● Work instructions:
Each line of the listing below that includes "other" should be reported.

§

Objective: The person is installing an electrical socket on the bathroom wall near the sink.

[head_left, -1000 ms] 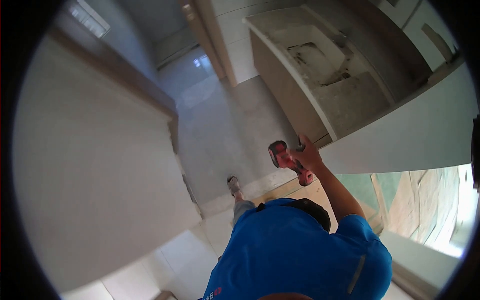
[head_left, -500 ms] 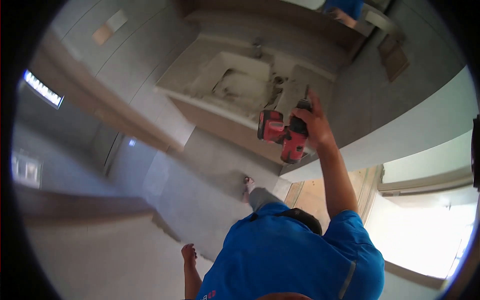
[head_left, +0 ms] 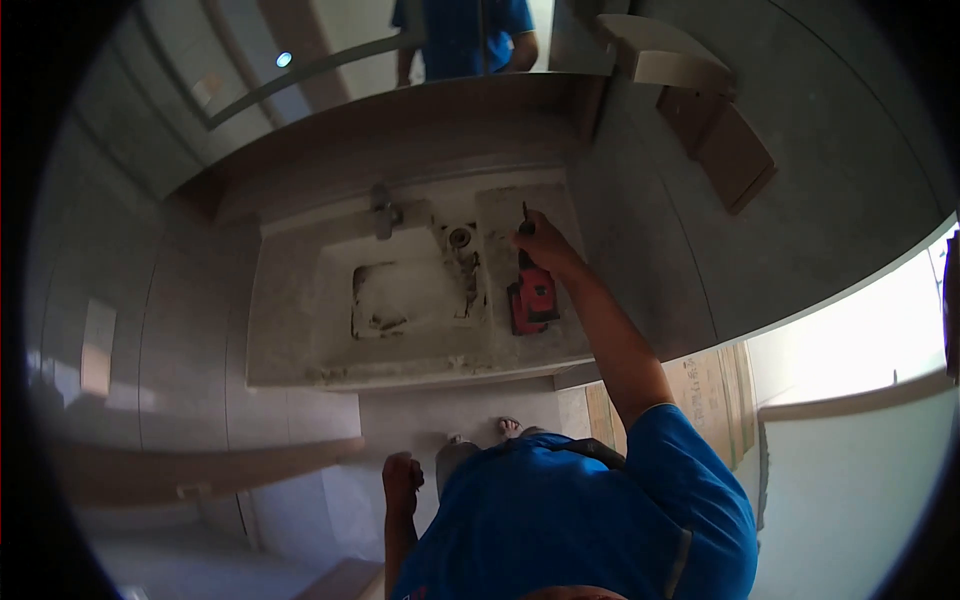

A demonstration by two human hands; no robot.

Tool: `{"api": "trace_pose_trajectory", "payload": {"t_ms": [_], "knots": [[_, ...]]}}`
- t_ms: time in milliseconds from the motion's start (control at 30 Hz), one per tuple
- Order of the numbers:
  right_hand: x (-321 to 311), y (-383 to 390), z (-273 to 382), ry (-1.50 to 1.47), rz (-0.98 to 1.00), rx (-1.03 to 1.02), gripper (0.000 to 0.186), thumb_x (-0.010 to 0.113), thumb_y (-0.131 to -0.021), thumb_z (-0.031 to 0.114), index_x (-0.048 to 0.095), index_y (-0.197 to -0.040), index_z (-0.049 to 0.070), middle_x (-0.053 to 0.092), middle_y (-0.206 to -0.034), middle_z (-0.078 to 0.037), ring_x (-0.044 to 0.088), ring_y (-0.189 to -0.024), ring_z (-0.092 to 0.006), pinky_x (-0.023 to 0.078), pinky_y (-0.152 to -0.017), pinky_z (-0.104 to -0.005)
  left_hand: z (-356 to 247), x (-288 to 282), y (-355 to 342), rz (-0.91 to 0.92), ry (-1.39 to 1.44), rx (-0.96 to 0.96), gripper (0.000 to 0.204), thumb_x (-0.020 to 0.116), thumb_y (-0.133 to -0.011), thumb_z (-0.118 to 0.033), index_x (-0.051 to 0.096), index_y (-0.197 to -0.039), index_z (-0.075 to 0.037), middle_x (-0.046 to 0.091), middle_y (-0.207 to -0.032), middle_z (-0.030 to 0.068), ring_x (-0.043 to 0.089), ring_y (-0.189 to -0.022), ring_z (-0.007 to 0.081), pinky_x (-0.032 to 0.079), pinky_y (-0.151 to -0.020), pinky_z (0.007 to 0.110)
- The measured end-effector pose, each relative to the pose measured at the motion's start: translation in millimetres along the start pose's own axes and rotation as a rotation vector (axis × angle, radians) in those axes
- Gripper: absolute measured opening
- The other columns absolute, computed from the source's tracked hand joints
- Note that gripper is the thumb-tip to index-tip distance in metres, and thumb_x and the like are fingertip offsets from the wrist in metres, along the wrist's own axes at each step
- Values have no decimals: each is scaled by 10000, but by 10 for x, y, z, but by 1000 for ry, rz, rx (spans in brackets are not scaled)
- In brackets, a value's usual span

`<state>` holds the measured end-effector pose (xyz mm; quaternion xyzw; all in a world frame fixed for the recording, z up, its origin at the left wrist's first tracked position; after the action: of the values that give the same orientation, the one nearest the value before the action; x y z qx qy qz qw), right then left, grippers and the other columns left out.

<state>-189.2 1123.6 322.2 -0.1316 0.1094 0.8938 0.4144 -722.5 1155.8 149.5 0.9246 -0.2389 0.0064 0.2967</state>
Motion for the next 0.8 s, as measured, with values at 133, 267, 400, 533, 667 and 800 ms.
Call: {"api": "trace_pose_trajectory", "payload": {"t_ms": [133,267,400,533,667,800], "knots": [[-4,-142,41,65,-3,67,534,682,-829,276,496,-1237,-14,603,-1008,-113,570,-888,-198,479,-794,-342,-1302,750,-595,289,-479,456,124,625,-910,-150,603,-954,-36,560,-755,39,549,-688,144,463,-695,268],[-177,-353,-287,-15,5,210,495,694,-808,293,553,-1162,-22,631,-1040,-154,598,-944,-234,478,-827,-355,-2281,1598,-851,473,-799,863,106,622,-905,-75,619,-1002,-31,584,-862,15,573,-824,134,468,-808,269],[-281,31,-3,65,-133,155,401,643,-855,259,575,-1139,-16,638,-1011,-144,604,-898,-227,481,-786,-351,-2707,2141,-1037,697,-600,714,112,653,-878,-75,619,-962,-9,644,-920,65,619,-840,151,488,-771,271],[-393,800,943,343,-549,-143,350,558,-957,286,598,-1155,0,629,-1006,-105,593,-878,-155,485,-747,-295,-3215,2693,-997,844,-211,676,86,609,-906,-32,566,-976,-8,658,-912,76,631,-855,155,506,-764,273],[-175,1097,1269,-363,-450,-212,340,500,-995,301,632,-1094,4,640,-871,-54,604,-784,-116,488,-661,-255,-3393,3563,-807,982,7,414,80,573,-926,-10,528,-992,-11,658,-897,83,632,-829,144,513,-755,279],[-361,1140,1546,-635,-614,-246,329,457,-1011,264,647,-1020,-4,629,-799,-20,573,-681,-94,477,-599,-243,-3192,4261,-397,1186,118,340,56,556,-936,-13,525,-982,-12,662,-905,78,649,-800,142,503,-698,246]]}}
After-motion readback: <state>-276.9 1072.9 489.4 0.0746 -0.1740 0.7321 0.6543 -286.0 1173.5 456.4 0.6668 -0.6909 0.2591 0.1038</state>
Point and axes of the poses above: each hand's wrist, its own y-axis away from the middle knuckle, its own x-axis out of the palm, z = x × y, the point moved 8 cm from there along -y, towards the middle knuckle
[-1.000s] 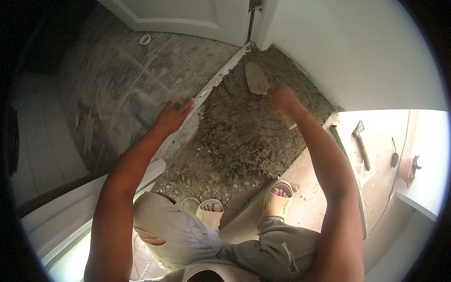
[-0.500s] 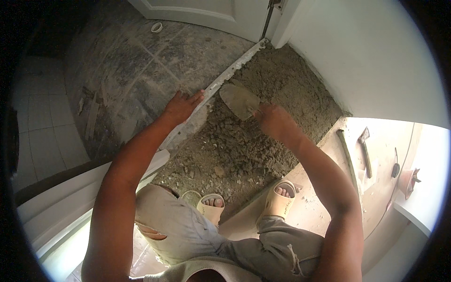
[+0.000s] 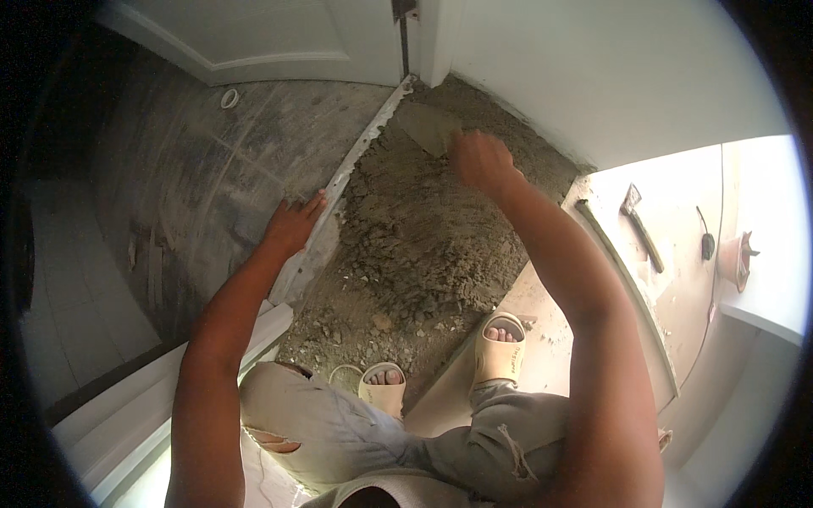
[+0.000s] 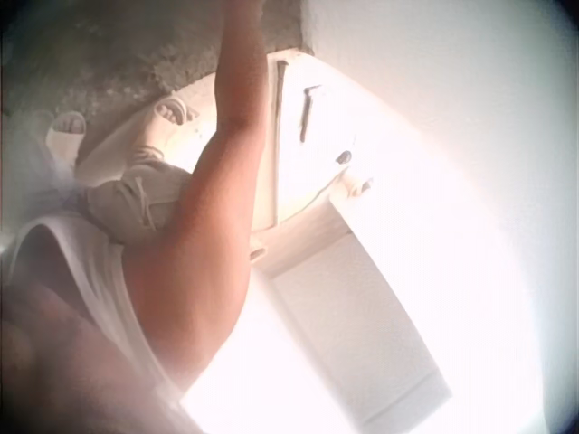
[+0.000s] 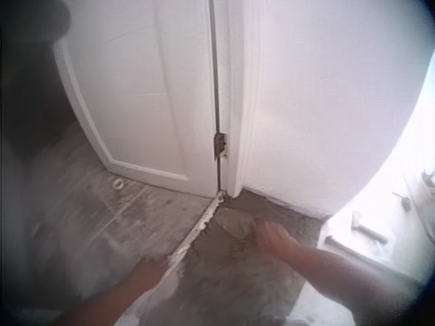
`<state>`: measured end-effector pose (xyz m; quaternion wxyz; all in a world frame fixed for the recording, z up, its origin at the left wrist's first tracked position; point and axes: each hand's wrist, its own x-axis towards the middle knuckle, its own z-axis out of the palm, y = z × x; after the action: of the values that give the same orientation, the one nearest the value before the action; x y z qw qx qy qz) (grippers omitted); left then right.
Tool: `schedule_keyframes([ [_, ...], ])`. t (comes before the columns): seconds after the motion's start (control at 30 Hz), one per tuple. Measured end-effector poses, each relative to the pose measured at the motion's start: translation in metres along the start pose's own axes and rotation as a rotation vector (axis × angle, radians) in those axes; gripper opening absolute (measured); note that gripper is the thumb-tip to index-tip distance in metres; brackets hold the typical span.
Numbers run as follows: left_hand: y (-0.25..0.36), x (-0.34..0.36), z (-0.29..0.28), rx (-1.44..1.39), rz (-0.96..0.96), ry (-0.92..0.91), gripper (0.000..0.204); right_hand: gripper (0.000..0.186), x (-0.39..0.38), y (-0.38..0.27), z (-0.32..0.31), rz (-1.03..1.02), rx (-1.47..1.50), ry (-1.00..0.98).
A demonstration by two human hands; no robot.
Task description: The person scoops wet cement from a bucket and spreads it onto the floor near a doorway using a trowel. They then use a straight edge to level the cement and continue smoothing the surface.
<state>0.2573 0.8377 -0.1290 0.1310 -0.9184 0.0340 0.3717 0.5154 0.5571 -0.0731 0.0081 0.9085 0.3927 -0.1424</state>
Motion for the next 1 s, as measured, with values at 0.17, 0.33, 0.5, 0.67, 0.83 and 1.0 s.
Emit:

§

● Written answer:
- The other columns absolute, computed from the source's tracked hand joints
`<state>` holds the measured end-effector pose (xyz mm; quaternion xyzw; all in a world frame fixed for the recording, z up, its origin at the left wrist's first tracked position; after the action: of the values that give the same orientation, the one nearest the value before the action; x y z qx qy qz qw), right then left, grippers and the other columns left out.

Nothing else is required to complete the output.